Would you return exactly the lines below from the line with "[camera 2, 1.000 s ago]" through the line with "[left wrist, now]", both included, and nothing else, leaving out the pictures?

++++ Exercise data

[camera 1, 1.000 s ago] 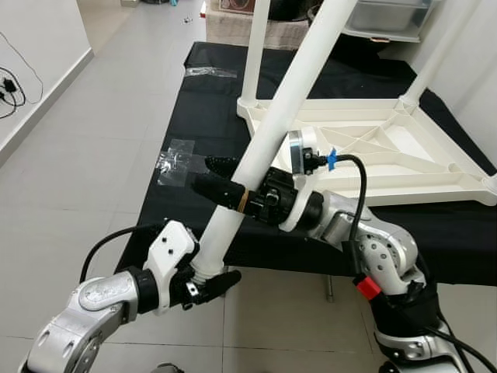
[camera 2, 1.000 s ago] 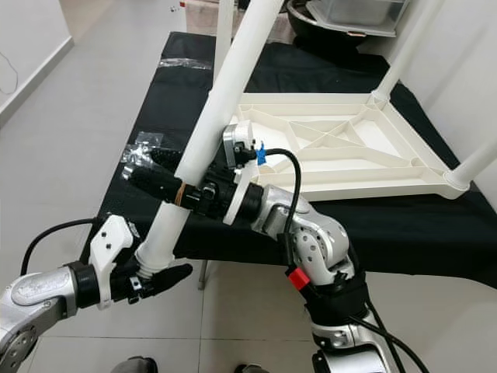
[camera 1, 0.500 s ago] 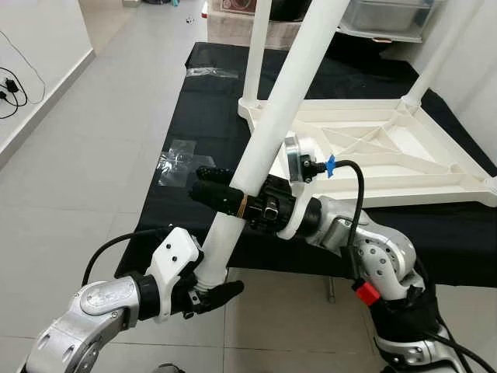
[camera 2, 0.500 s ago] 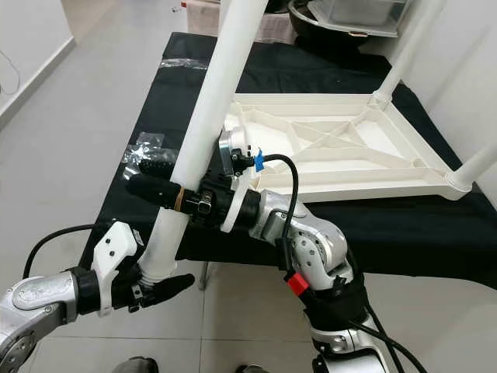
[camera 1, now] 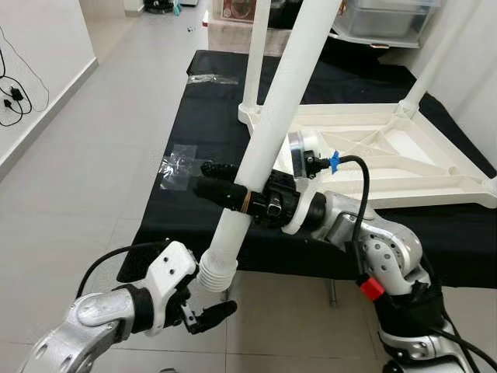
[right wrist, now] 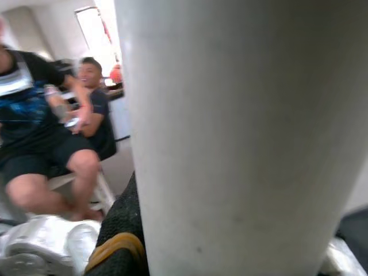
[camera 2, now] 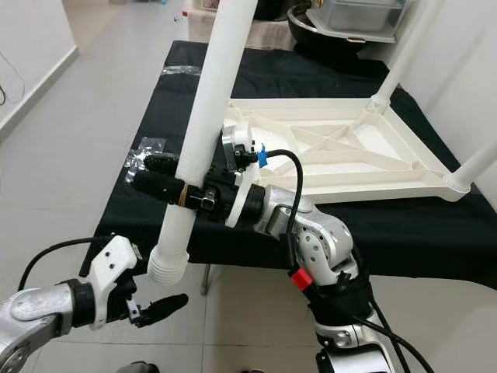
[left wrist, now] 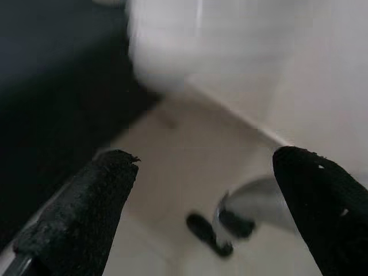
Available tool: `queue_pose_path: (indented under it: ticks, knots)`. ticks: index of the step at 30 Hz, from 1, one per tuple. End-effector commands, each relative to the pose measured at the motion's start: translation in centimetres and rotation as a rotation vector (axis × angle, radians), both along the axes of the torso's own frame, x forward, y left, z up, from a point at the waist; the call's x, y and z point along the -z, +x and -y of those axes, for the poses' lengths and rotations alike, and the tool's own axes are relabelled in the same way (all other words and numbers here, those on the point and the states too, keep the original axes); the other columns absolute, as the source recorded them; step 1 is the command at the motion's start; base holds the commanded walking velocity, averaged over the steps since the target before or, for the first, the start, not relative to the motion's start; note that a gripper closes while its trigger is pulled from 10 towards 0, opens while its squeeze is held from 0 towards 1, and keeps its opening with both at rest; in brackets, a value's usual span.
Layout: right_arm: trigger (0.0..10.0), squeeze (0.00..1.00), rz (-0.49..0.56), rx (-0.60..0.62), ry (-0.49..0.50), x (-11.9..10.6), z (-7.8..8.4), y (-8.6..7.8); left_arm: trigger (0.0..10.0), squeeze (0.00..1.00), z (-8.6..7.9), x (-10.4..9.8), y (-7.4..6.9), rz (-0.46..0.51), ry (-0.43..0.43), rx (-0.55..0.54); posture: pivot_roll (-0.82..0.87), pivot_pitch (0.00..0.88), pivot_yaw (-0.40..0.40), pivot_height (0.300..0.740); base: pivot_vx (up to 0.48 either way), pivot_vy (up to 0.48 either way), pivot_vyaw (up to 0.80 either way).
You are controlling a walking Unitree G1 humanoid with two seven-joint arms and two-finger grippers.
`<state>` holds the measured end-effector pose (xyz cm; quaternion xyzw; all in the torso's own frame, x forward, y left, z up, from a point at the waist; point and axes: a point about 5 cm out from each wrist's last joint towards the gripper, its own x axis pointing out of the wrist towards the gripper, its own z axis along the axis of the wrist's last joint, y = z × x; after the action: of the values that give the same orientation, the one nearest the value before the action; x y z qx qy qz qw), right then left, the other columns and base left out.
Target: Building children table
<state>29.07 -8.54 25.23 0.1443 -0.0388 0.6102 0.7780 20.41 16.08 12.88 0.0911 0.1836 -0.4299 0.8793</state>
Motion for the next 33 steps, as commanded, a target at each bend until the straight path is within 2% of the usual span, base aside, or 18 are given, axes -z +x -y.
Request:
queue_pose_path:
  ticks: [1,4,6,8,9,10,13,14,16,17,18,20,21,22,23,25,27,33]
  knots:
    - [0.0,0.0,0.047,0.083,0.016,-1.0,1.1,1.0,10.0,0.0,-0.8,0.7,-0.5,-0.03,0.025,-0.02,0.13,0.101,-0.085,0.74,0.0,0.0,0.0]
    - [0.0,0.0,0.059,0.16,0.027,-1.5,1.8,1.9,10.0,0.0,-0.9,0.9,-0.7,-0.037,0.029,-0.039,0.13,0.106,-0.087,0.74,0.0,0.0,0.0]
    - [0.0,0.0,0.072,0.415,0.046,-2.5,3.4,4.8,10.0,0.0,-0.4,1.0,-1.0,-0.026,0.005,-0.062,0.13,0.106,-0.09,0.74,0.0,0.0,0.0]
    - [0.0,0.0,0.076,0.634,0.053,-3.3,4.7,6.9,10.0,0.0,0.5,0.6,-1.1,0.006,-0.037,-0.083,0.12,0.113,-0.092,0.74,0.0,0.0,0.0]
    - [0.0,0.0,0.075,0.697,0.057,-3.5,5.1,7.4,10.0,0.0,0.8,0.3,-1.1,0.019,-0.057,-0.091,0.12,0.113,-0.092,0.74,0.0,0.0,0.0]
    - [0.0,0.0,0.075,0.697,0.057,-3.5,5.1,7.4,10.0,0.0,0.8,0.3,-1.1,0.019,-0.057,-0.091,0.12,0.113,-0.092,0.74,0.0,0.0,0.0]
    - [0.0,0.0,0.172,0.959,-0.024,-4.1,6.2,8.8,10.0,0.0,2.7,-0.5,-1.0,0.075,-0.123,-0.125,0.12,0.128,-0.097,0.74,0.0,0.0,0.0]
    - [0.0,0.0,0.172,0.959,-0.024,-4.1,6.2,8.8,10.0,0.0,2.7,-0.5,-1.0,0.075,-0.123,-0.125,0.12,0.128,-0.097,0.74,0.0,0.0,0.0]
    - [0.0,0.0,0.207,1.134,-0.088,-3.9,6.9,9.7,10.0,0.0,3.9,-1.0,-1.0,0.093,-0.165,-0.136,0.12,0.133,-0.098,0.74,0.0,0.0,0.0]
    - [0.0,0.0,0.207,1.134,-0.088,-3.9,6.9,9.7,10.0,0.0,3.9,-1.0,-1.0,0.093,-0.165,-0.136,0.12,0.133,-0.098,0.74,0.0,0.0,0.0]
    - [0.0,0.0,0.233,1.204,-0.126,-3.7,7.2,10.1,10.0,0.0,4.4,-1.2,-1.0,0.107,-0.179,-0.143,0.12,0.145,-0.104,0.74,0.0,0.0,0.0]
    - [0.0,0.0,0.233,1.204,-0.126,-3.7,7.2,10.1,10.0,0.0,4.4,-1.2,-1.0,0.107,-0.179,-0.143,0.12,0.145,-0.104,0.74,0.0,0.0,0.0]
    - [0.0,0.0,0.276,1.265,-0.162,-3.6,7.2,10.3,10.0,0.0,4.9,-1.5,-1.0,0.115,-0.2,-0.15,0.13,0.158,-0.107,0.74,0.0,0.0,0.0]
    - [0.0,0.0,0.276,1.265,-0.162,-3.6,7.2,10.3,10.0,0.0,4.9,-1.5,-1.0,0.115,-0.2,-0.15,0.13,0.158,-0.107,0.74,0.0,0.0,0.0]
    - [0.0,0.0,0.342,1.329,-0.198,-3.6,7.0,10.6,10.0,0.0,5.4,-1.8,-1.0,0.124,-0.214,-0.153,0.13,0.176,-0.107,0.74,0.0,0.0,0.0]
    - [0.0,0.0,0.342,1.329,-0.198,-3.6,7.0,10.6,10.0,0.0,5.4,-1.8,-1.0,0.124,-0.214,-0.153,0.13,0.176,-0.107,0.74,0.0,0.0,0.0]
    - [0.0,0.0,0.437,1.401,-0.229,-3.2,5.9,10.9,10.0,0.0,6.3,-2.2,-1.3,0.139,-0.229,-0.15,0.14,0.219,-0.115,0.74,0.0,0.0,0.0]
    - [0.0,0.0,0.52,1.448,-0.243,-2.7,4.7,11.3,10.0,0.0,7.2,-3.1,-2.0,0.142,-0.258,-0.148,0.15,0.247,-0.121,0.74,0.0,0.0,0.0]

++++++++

◆ Your response ◆
[camera 2, 1.000 s ago] 
[camera 1, 0.500 s ago] 
[camera 2, 0.500 s ago] 
[camera 1, now] 
[right wrist, now] 
[camera 2, now] 
[left wrist, now] 

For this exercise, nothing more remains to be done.